To do: State how many lines of the data contain the word "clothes", and write nothing besides the number.

---------- Input records

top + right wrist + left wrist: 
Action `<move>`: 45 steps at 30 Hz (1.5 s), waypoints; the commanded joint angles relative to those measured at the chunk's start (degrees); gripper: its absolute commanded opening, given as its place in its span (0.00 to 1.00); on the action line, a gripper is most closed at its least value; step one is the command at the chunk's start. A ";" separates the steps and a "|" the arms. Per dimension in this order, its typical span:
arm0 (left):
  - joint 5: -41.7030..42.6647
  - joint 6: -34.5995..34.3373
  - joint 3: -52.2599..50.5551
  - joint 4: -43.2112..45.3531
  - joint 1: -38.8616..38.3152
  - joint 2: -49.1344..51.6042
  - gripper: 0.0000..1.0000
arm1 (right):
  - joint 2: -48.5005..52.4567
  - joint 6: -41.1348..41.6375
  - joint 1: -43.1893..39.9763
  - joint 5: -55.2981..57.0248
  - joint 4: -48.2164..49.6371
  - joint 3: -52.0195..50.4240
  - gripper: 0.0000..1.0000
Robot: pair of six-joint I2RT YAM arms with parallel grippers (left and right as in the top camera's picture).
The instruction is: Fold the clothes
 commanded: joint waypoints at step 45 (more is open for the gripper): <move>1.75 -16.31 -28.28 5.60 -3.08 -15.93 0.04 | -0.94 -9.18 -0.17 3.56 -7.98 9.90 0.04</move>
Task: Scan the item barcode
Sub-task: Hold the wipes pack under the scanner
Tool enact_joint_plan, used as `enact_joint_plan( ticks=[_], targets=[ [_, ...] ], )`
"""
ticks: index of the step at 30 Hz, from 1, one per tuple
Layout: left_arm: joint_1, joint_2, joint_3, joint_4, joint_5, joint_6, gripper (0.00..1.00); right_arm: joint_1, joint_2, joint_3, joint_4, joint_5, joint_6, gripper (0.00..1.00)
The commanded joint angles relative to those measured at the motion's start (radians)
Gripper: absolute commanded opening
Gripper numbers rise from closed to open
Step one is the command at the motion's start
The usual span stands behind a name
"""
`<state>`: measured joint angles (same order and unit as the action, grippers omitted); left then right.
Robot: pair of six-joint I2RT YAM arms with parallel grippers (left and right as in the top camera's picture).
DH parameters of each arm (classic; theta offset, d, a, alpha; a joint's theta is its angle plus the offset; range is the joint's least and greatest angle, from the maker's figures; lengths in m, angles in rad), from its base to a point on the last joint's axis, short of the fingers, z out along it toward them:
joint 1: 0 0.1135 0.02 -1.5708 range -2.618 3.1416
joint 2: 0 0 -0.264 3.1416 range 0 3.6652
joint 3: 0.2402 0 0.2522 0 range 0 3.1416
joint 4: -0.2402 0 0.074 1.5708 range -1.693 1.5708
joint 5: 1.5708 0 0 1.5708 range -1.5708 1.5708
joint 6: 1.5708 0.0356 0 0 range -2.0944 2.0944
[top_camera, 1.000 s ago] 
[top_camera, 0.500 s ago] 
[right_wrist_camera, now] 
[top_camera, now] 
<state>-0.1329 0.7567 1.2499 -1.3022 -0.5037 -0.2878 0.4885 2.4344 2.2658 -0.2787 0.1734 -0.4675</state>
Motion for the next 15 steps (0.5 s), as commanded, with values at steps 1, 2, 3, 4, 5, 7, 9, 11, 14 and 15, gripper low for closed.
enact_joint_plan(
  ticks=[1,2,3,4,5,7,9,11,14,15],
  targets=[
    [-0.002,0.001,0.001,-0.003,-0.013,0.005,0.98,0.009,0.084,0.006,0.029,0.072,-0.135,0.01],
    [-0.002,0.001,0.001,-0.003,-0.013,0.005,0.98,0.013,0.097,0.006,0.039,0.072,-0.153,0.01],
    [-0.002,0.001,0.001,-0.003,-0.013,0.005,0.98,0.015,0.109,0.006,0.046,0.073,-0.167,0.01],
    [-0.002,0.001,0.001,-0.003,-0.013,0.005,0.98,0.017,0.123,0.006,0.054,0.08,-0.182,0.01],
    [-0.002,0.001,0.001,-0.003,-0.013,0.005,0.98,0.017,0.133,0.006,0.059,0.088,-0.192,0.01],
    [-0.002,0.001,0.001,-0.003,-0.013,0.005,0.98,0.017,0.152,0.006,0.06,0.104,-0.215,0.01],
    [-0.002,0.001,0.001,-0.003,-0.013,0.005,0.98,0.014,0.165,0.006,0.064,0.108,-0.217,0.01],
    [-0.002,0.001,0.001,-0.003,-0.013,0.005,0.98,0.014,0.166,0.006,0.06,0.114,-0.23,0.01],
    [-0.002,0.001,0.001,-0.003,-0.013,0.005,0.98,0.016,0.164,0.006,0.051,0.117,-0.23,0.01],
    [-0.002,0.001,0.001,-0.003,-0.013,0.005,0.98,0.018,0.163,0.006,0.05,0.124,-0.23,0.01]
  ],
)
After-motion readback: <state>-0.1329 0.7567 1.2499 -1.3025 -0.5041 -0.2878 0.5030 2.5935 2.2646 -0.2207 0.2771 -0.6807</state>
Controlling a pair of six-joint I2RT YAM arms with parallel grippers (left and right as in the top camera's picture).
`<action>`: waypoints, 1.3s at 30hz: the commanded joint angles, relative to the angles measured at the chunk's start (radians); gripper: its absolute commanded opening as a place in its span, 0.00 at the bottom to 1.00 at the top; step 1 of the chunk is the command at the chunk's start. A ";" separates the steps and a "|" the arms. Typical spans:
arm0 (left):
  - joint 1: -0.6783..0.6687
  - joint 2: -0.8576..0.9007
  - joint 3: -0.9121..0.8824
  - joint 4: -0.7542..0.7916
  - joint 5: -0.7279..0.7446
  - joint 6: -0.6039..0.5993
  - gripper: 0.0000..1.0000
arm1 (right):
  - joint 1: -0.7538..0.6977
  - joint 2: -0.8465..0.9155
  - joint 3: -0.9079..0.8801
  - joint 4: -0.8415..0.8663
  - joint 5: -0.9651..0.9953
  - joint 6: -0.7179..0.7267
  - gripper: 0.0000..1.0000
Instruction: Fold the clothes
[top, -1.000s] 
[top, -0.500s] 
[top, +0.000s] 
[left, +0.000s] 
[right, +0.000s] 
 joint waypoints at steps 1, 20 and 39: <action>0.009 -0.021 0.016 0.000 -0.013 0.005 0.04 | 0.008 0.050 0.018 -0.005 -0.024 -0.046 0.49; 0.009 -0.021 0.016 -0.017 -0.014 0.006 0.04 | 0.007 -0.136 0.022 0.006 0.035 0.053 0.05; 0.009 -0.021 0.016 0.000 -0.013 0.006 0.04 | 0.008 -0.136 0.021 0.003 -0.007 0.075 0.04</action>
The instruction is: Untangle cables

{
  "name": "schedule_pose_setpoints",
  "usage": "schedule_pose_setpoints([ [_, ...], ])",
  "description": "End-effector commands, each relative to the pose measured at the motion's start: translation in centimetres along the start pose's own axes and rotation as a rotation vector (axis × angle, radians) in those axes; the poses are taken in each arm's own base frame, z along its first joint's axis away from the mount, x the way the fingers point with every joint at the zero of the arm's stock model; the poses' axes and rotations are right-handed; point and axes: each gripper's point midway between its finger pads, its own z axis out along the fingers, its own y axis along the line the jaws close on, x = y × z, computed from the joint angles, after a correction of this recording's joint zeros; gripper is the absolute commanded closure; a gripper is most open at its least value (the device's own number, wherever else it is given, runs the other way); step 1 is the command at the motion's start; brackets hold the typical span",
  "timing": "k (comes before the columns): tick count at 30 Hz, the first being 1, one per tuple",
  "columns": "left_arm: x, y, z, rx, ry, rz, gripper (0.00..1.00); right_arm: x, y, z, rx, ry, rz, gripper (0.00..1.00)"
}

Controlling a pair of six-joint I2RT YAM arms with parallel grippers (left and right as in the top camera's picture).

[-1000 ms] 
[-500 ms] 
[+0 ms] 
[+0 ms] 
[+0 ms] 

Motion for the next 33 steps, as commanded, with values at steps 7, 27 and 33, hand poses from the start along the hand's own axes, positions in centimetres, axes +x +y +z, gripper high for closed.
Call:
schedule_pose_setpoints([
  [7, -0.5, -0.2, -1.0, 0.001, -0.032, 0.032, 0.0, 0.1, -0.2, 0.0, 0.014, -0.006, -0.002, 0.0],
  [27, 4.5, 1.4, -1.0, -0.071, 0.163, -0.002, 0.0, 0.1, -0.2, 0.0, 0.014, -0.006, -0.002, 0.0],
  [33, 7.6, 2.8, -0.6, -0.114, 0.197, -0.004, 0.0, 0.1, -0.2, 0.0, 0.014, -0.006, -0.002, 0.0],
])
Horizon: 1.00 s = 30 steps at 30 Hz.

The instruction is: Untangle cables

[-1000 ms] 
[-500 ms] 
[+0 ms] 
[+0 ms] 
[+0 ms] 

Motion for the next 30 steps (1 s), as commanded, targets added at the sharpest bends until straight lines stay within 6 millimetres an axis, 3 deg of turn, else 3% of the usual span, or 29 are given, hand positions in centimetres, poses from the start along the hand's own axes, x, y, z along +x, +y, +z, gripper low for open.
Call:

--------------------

Task solution: 2